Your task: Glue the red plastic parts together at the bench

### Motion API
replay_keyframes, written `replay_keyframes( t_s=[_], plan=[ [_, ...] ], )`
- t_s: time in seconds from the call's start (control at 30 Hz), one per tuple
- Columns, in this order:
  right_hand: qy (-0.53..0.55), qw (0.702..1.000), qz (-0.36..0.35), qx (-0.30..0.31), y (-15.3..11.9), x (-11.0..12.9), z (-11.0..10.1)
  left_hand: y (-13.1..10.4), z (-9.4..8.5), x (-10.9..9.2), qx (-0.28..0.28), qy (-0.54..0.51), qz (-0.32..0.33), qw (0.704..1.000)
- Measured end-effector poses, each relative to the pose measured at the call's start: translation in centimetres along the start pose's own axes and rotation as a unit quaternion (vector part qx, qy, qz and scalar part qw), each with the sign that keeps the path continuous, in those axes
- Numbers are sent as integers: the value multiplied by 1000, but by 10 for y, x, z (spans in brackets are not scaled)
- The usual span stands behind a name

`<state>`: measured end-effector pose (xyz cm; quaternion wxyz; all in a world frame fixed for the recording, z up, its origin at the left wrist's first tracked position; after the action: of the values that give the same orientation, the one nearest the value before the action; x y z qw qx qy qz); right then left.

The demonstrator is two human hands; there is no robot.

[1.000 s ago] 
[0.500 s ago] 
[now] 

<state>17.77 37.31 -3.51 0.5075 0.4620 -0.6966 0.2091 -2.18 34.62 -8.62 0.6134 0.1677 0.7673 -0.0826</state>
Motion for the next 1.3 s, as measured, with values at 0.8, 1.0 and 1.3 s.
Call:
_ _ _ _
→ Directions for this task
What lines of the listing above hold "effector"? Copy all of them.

→ Answer space
- Measured end-effector poses, each relative to the pose measured at the call's start: translation in centimetres along the start pose's own axes and rotation as a unit quaternion (vector part qx, qy, qz and scalar part qw), each with the sign that keeps the path continuous, in those axes
`<state>`: measured end-effector pose (xyz cm; quaternion wxyz; all in a world frame fixed for the recording, z up, its origin at the left wrist's first tracked position; after the action: of the values that give the same orientation, the one nearest the value before the action; x y z qw qx qy qz); right then left.

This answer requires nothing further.